- **WHAT IS BEING ASKED**: In the listing below, find the line containing "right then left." and the line containing "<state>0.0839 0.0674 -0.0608". Repeat exactly those two lines and every line between them, nothing more.

----- SOURCE DATA

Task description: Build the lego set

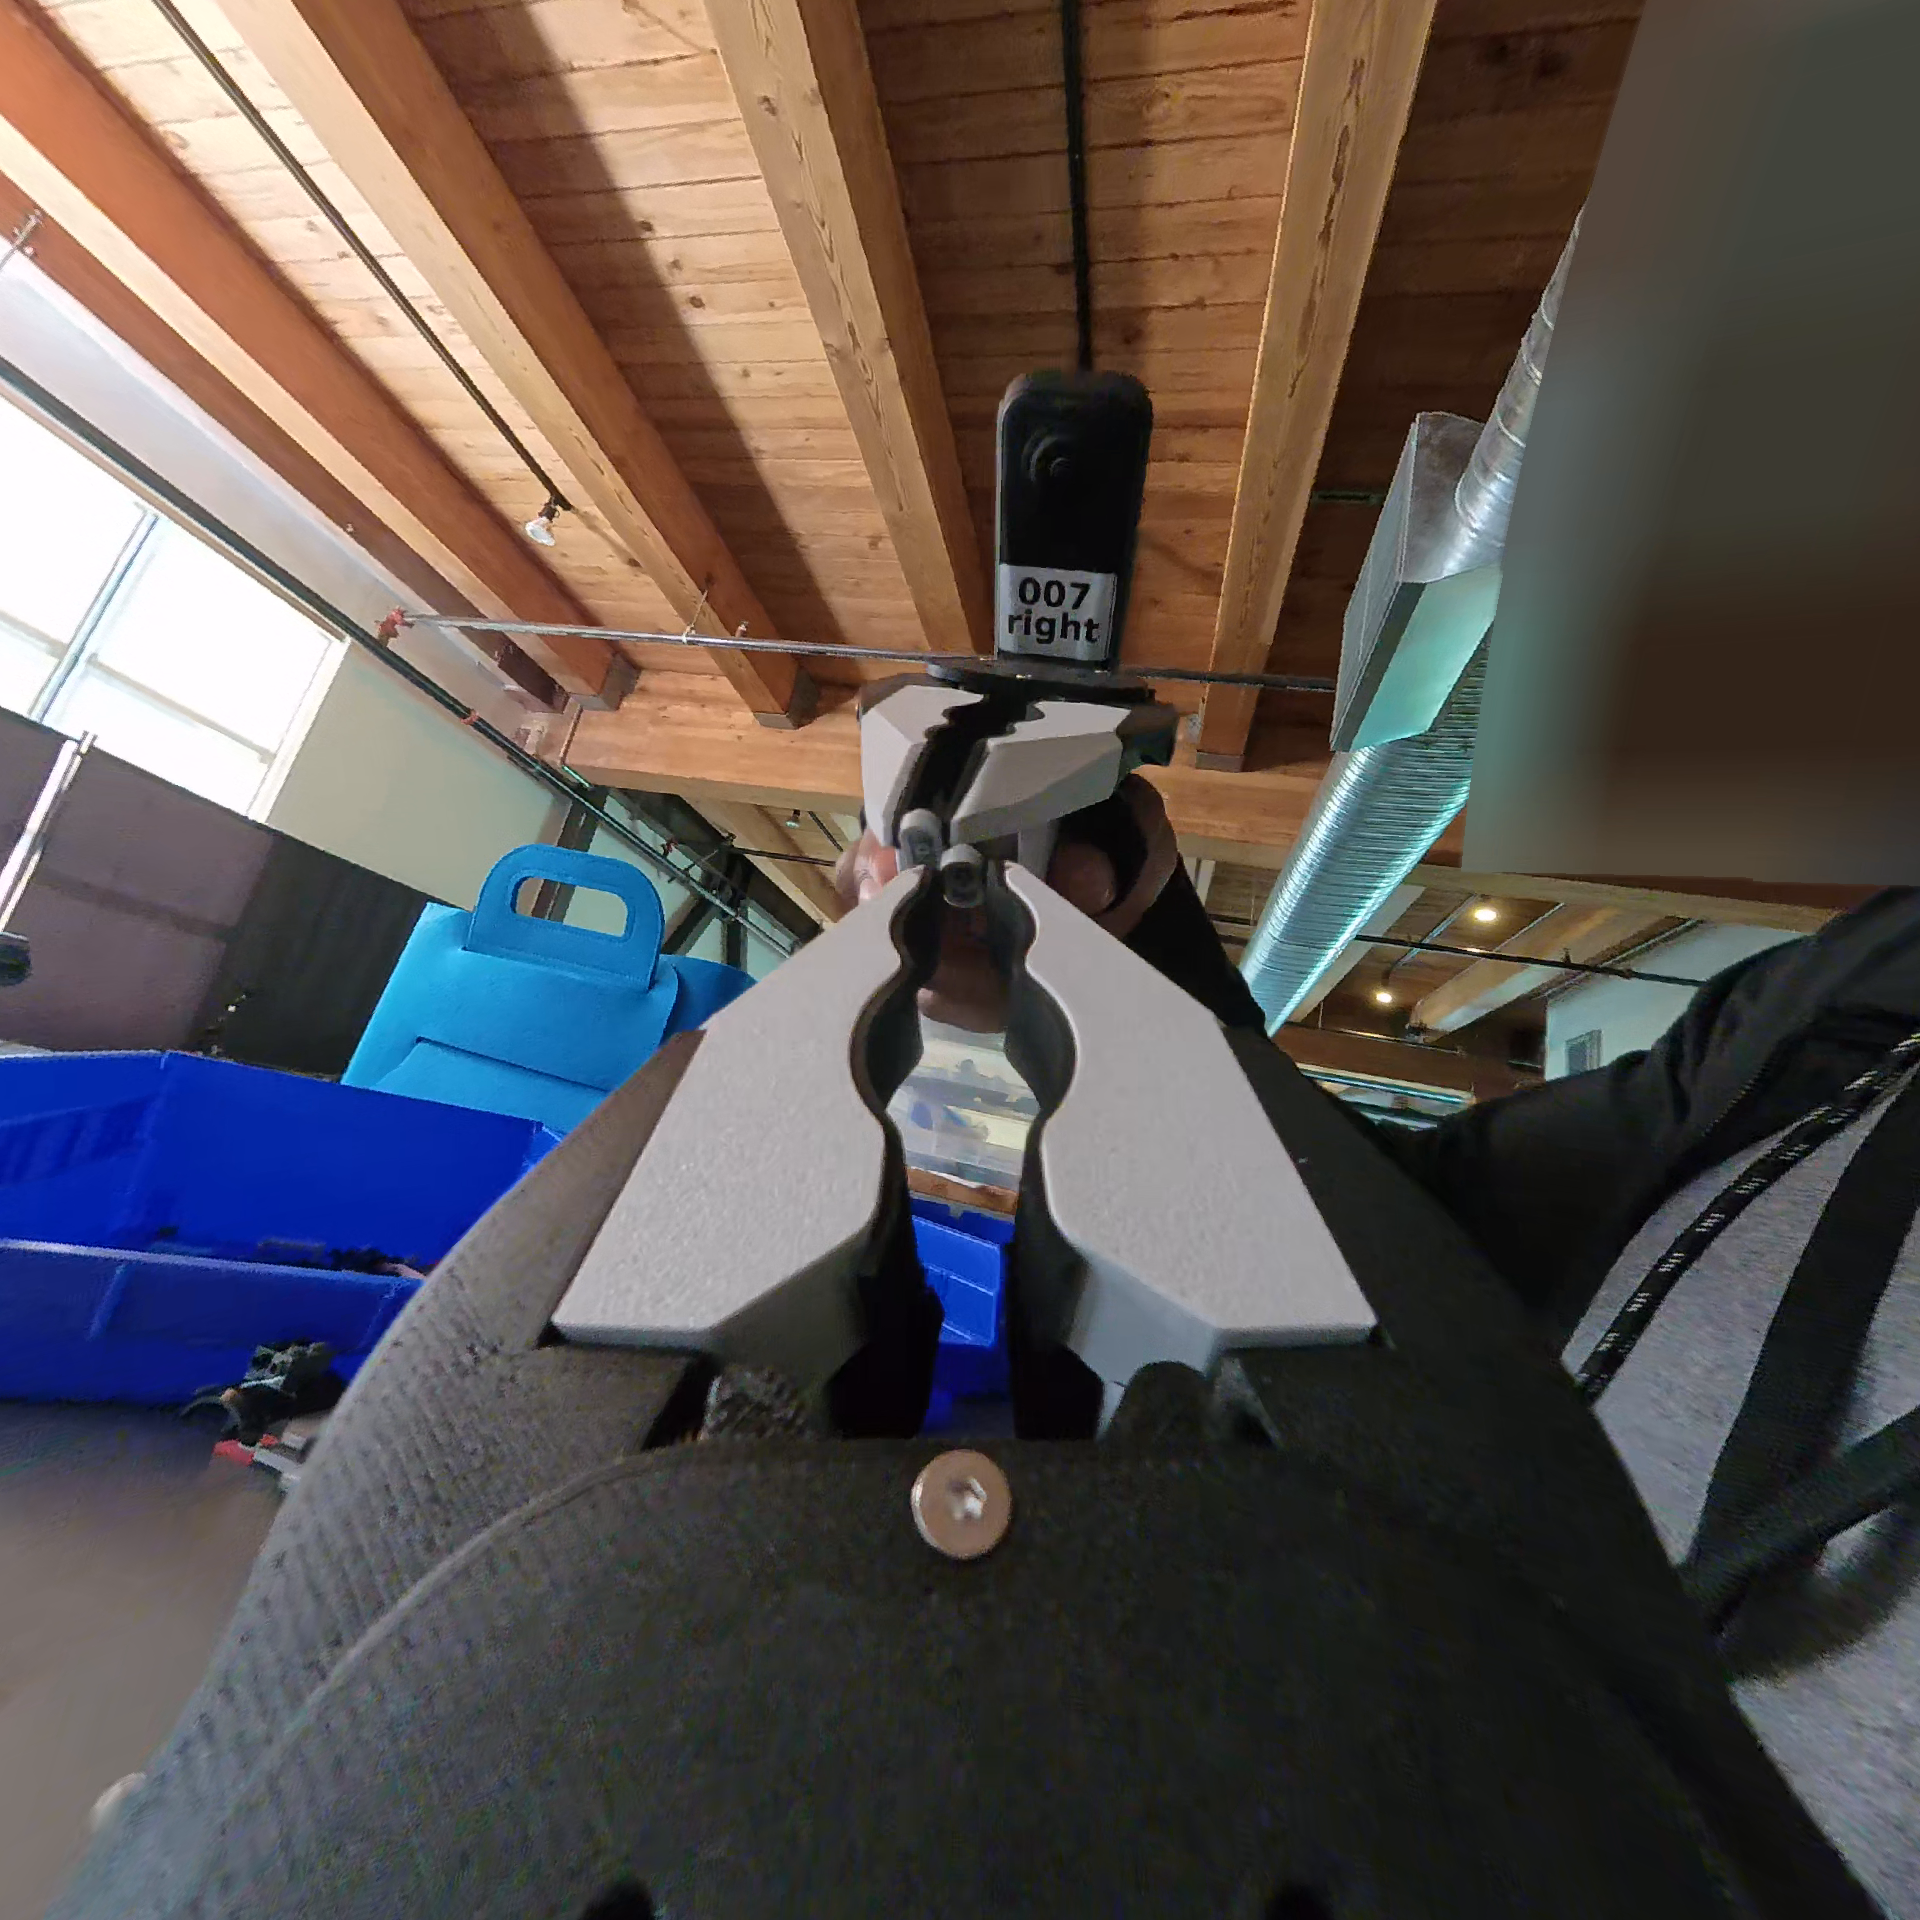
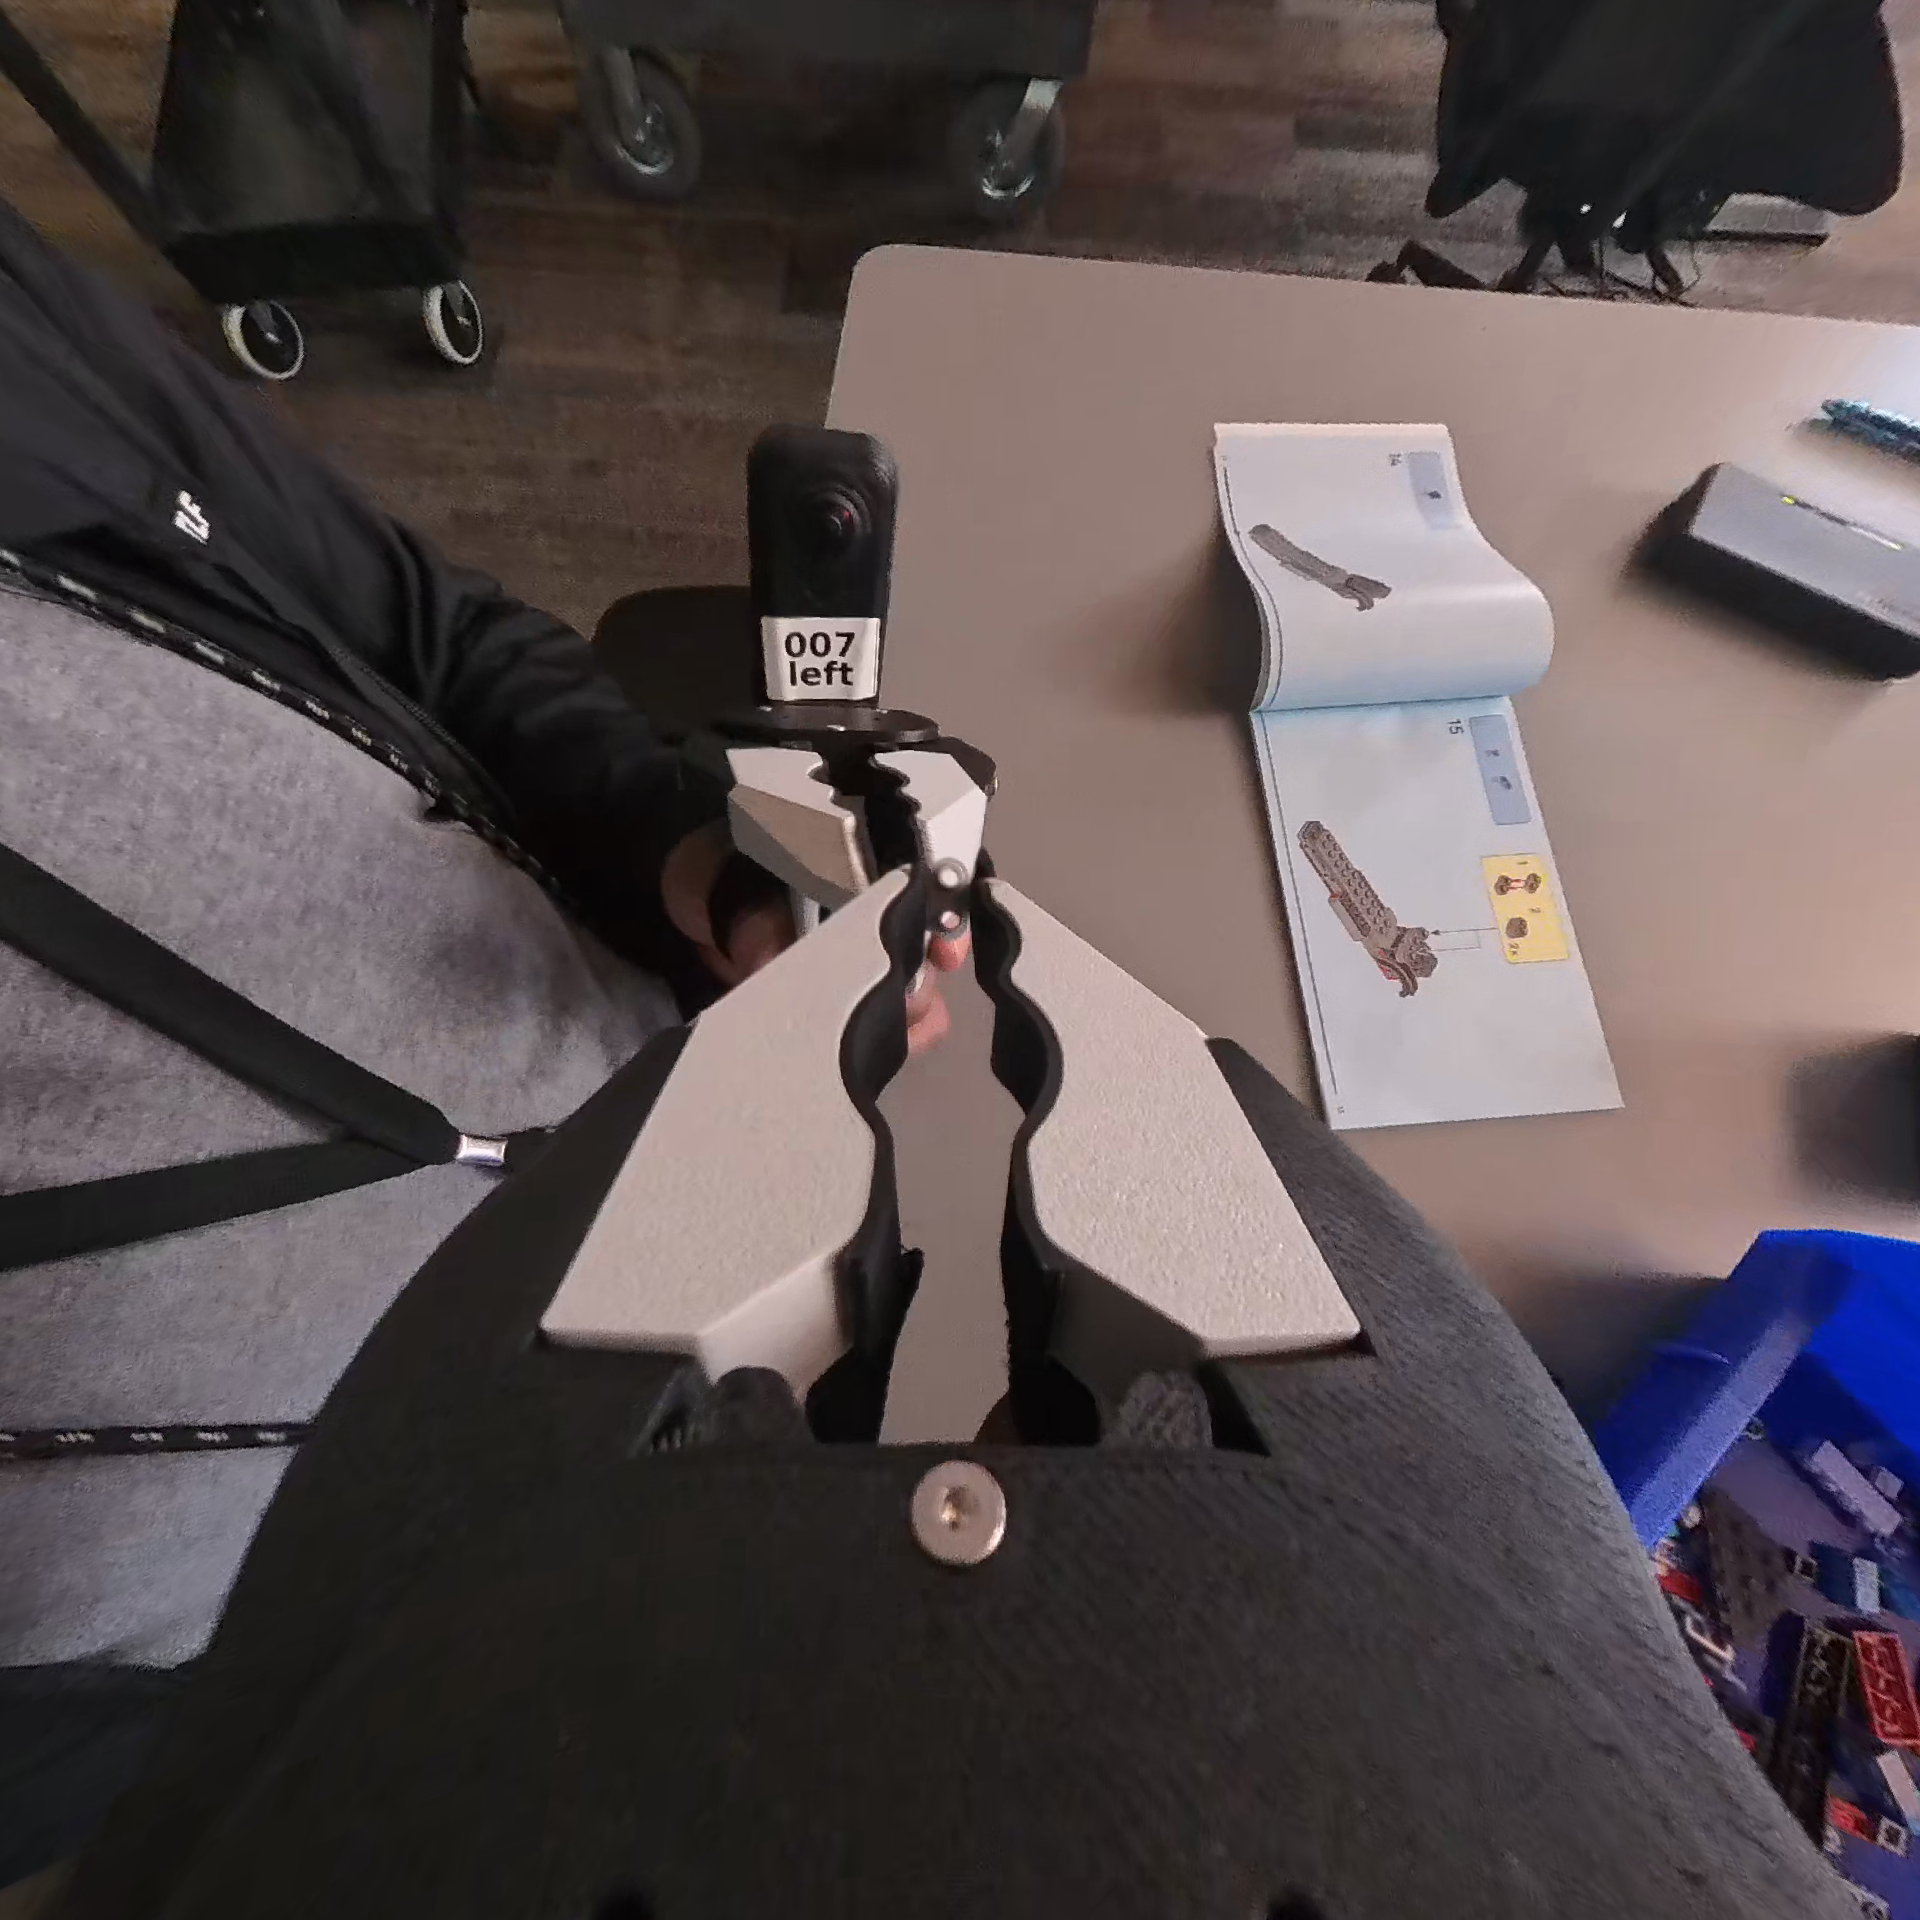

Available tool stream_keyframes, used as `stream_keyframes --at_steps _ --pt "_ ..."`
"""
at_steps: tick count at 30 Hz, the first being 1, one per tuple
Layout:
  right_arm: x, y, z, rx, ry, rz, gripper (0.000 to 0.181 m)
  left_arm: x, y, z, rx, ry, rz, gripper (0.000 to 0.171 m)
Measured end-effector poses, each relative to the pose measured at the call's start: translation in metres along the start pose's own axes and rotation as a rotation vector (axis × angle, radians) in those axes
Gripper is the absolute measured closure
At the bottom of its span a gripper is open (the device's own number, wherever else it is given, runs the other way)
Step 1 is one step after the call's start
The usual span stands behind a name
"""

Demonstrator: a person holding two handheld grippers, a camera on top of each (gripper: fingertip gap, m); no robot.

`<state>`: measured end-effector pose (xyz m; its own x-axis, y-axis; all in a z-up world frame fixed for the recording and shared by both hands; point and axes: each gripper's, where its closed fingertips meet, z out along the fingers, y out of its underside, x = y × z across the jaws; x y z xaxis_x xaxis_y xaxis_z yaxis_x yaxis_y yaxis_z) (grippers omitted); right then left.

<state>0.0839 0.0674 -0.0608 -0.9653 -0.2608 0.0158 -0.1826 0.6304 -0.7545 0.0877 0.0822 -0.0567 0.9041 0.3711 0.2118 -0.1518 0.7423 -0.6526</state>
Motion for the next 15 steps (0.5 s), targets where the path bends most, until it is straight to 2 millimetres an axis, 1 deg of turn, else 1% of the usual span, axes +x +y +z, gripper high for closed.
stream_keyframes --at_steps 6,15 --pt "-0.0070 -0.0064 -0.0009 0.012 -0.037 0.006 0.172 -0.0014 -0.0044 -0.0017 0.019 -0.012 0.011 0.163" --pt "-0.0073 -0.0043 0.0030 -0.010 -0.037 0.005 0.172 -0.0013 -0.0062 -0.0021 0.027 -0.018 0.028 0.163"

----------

- **ANSWER**:
`<state>`: measured end-effector pose (xyz m; its own x-axis, y-axis; all in a z-up world frame fixed for the recording and shared by both hands; point and axes: each gripper's, where its closed fingertips meet, z out along the fingers, y out of its underside, x = y × z across the jaws; x y z xaxis_x xaxis_y xaxis_z yaxis_x yaxis_y yaxis_z) (grippers omitted); right then left.

<state>0.0839 0.0674 -0.0608 -0.9653 -0.2608 0.0158 -0.1826 0.6304 -0.7545 0.0877 0.0822 -0.0567 0.9041 0.3711 0.2118 -0.1518 0.7423 -0.6526</state>

No additional output is expected for this exercise.